San Francisco Glens
- Full name: San Francisco Glens SC
- Nicknames: The Glens Green and White Blanco y Verde
- Short name: SFG
- Founded: 1961; 65 years ago
- Stadium: San Francisco Glens Stadium (Treasure Island, San Francisco)
- Capacity: TBD
- Coach: Liam Guest (men) / Jessica Hewins (women)
- League: USL League Two / USL W League
- 2024: League Two: 3rd, NorCal Division Playoffs: None W League: 3rd, NorCal Division Playoffs: None
- Website: sfglens.com
| Home colours |

= San Francisco Glens =

American soccer club

San Francisco Glens Soccer Club, commonly known as SF Glens, is an American soccer club based in San Francisco that was founded in 1961. Their men's first team currently competes in USL League Two and their women's first team in the USL W League, both in the fourth tier of the American soccer pyramid.

Before establishing a USL League Two franchise in 2018, the Glens had been a longtime member of the San Francisco Soccer Football League (SFSFL) and were once affiliated with the San Francisco Seals' PDL team, which is now defunct. The Glens continue to field three SFSFL teams, but the USL League Two franchise is now the club's official first team.

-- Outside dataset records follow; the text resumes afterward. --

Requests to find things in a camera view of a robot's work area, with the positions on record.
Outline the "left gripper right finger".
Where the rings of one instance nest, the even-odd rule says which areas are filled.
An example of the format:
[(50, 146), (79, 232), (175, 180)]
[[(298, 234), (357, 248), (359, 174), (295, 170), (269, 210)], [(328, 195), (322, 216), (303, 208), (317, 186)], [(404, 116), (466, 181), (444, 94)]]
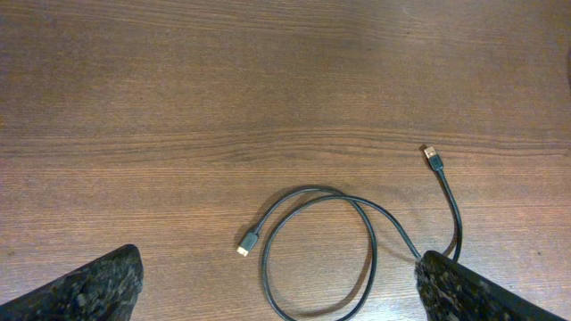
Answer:
[(436, 251), (423, 255), (415, 275), (429, 321), (564, 321)]

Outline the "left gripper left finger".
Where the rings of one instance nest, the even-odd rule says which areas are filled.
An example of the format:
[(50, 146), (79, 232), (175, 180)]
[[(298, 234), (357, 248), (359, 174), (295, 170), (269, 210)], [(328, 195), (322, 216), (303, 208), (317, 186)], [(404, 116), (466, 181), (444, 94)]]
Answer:
[(1, 306), (3, 320), (131, 319), (143, 290), (138, 248), (125, 244)]

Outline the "black USB cable short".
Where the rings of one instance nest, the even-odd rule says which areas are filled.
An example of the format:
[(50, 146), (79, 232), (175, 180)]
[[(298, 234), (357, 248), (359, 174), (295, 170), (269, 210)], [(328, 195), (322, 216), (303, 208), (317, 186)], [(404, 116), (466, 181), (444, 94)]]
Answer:
[[(458, 262), (463, 245), (463, 226), (462, 226), (462, 219), (459, 211), (459, 206), (455, 200), (450, 184), (448, 183), (447, 178), (445, 176), (443, 160), (440, 153), (433, 146), (424, 147), (422, 149), (422, 152), (425, 155), (425, 159), (429, 168), (434, 172), (435, 176), (438, 178), (439, 184), (441, 185), (443, 193), (451, 208), (451, 214), (454, 224), (454, 236), (451, 239), (451, 244), (450, 244), (451, 252), (448, 255), (451, 257), (451, 259), (454, 262)], [(369, 268), (368, 268), (368, 279), (365, 285), (364, 292), (360, 296), (355, 307), (352, 308), (346, 315), (342, 317), (343, 320), (351, 320), (360, 312), (360, 310), (364, 307), (365, 303), (367, 302), (368, 296), (370, 295), (373, 289), (373, 285), (377, 274), (378, 240), (375, 228), (373, 227), (373, 224), (367, 212), (365, 211), (367, 207), (380, 213), (382, 216), (387, 218), (393, 224), (393, 226), (399, 233), (400, 237), (405, 242), (406, 246), (409, 248), (411, 254), (416, 260), (421, 259), (422, 255), (420, 254), (414, 243), (411, 241), (410, 237), (408, 236), (407, 232), (405, 231), (401, 223), (388, 210), (370, 200), (344, 193), (341, 190), (336, 189), (334, 187), (322, 186), (322, 185), (300, 186), (276, 199), (263, 212), (259, 220), (246, 230), (246, 232), (240, 239), (240, 242), (236, 246), (236, 252), (244, 257), (248, 256), (249, 253), (254, 249), (254, 247), (260, 240), (260, 231), (262, 230), (268, 218), (273, 214), (273, 212), (277, 210), (277, 208), (279, 208), (282, 203), (287, 202), (290, 199), (304, 193), (321, 193), (322, 195), (320, 197), (311, 199), (295, 207), (292, 211), (286, 214), (277, 223), (274, 229), (269, 233), (269, 236), (267, 238), (267, 243), (264, 247), (264, 250), (262, 251), (262, 258), (260, 264), (263, 293), (270, 307), (280, 318), (284, 320), (292, 319), (290, 315), (288, 315), (284, 310), (282, 310), (279, 307), (277, 301), (274, 299), (274, 296), (269, 286), (268, 259), (269, 259), (269, 250), (271, 244), (276, 238), (277, 233), (285, 226), (285, 224), (291, 219), (293, 219), (295, 216), (300, 214), (303, 210), (321, 202), (329, 202), (329, 201), (347, 202), (358, 213), (361, 221), (363, 222), (367, 230), (369, 248), (371, 251), (371, 261), (369, 263)]]

Since the hiring of Executive Director Mike McNeill, who also doubles as General Manager of the USL2 first team, the club has grown from two local youth teams to the largest soccer club in San Francisco. The Glens' nationally renowned academy program is the only one in the city with all age groups for MLS Next, that begins at Under-13 level and runs concurrently through the Under-19 level. In 2022, The U19 team became the first San Francisco team to advance to the MLS NEXT Cup final, where they were edged by the New England Revolution 1-0.

Combined as one entity (USL League Two and USL W League first teams, SFSFL second, third, and fourth teams, and SF Glens Academy youth teams), the Glens field over 90 teams and over 1,300 active players.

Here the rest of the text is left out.